What you will do ::
The reply must return each line of the data exactly.

━━━━━━━━━━━━━━━━━━━━

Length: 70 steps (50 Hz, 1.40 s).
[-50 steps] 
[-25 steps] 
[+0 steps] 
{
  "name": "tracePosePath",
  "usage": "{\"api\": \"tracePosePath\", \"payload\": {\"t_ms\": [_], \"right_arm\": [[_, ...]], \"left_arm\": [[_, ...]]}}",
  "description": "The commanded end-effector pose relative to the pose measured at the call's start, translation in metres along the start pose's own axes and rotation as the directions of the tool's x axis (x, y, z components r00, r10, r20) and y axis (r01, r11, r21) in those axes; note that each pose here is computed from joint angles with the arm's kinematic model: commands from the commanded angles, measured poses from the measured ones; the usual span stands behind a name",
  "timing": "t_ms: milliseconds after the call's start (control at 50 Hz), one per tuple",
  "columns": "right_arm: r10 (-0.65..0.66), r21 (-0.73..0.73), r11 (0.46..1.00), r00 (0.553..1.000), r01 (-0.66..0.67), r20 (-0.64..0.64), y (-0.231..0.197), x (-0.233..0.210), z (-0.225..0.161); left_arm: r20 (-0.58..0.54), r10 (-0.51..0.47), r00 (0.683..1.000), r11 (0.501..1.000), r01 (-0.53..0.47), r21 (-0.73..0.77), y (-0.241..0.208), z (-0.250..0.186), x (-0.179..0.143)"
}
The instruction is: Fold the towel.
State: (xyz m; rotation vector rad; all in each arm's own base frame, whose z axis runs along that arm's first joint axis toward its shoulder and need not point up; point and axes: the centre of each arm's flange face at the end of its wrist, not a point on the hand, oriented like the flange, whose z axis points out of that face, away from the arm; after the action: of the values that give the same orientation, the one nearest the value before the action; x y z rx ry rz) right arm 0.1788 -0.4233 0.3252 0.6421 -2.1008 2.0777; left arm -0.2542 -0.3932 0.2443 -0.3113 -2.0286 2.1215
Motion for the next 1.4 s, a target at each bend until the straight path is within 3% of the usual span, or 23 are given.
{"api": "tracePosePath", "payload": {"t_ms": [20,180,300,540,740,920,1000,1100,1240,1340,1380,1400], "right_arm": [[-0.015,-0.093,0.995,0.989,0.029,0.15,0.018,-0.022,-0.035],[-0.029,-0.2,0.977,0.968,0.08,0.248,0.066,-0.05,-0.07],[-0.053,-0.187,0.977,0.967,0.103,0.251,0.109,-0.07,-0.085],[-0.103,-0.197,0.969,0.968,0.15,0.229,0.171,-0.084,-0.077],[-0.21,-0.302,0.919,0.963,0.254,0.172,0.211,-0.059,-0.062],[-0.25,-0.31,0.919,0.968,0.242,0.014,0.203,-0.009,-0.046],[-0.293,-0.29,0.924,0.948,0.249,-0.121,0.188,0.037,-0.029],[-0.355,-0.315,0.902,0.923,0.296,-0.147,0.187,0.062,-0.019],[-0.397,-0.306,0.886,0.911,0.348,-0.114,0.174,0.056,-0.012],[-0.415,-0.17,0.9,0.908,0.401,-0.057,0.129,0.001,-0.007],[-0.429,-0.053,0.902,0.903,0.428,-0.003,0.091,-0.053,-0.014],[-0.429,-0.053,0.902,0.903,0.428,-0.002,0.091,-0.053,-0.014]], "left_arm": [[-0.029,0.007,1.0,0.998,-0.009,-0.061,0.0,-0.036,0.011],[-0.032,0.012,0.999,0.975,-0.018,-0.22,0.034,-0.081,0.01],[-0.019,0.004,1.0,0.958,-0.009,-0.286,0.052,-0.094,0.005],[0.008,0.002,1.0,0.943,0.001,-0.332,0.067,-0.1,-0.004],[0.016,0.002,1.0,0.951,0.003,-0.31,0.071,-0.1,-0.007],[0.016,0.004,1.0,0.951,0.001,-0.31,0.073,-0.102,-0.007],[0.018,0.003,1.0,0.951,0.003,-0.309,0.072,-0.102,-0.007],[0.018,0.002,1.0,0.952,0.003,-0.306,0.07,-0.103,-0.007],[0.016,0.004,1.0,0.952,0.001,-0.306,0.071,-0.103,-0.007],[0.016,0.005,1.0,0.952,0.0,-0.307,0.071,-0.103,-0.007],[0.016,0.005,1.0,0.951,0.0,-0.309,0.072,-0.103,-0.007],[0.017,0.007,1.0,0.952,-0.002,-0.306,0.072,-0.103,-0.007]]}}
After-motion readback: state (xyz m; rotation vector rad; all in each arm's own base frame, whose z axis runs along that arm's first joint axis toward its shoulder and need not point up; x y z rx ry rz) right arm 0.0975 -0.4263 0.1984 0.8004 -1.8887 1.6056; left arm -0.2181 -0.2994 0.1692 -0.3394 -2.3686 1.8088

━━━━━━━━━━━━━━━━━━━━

Written response ::
Length: 70 steps (50 Hz, 1.40 s).
[-50 steps] 
[-25 steps] 
[+0 steps] 
{
  "name": "tracePosePath",
  "usage": "{\"api\": \"tracePosePath\", \"payload\": {\"t_ms\": [_], \"right_arm\": [[_, ...]], \"left_arm\": [[_, ...]]}}",
  "description": "The commanded end-effector pose relative to the pose measured at the call's start, translation in metres along the start pose's own axes and rotation as the directions of the tool's x axis (x, y, z components r00, r10, r20) and y axis (r01, r11, r21) in those axes; note that each pose here is computed from joint angles with the arm's kinematic model: commands from the commanded angles, measured poses from the measured ones; the usual span stands behind a name",
  "timing": "t_ms: milliseconds after the call's start (control at 50 Hz), one per tuple",
  "columns": "right_arm: r10 (-0.65..0.66), r21 (-0.73..0.73), r11 (0.46..1.00), r00 (0.553..1.000), r01 (-0.66..0.67), r20 (-0.64..0.64), y (-0.231..0.197), x (-0.233..0.210), z (-0.225..0.161); left_arm: r20 (-0.58..0.54), r10 (-0.51..0.47), r00 (0.683..1.000), r11 (0.501..1.000), r01 (-0.53..0.47), r21 (-0.73..0.77), y (-0.241..0.208), z (-0.250..0.186), x (-0.179..0.143)"
}
The instruction is: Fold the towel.
State: (xyz m; rotation vector rad; all in each arm's own base frame, whose z axis runs along that arm's first joint axis toward its shoulder and need not point up; point and axes: the centre of each arm's flange face at the end of its wrist, not a point on the hand, oriented like the flange, whose z axis points out of that face, away from the arm; after the action: of the values that give the same orientation, the one nearest the value before the action; x y z rx ry rz) right arm 0.1788 -0.4233 0.3252 0.6421 -2.1008 2.0777; left arm -0.2542 -0.3932 0.2443 -0.3113 -2.0286 2.1215
Motion for the next 1.4 s, a target at each bend until the straight path is within 3% of the usual span, or 23 are given.
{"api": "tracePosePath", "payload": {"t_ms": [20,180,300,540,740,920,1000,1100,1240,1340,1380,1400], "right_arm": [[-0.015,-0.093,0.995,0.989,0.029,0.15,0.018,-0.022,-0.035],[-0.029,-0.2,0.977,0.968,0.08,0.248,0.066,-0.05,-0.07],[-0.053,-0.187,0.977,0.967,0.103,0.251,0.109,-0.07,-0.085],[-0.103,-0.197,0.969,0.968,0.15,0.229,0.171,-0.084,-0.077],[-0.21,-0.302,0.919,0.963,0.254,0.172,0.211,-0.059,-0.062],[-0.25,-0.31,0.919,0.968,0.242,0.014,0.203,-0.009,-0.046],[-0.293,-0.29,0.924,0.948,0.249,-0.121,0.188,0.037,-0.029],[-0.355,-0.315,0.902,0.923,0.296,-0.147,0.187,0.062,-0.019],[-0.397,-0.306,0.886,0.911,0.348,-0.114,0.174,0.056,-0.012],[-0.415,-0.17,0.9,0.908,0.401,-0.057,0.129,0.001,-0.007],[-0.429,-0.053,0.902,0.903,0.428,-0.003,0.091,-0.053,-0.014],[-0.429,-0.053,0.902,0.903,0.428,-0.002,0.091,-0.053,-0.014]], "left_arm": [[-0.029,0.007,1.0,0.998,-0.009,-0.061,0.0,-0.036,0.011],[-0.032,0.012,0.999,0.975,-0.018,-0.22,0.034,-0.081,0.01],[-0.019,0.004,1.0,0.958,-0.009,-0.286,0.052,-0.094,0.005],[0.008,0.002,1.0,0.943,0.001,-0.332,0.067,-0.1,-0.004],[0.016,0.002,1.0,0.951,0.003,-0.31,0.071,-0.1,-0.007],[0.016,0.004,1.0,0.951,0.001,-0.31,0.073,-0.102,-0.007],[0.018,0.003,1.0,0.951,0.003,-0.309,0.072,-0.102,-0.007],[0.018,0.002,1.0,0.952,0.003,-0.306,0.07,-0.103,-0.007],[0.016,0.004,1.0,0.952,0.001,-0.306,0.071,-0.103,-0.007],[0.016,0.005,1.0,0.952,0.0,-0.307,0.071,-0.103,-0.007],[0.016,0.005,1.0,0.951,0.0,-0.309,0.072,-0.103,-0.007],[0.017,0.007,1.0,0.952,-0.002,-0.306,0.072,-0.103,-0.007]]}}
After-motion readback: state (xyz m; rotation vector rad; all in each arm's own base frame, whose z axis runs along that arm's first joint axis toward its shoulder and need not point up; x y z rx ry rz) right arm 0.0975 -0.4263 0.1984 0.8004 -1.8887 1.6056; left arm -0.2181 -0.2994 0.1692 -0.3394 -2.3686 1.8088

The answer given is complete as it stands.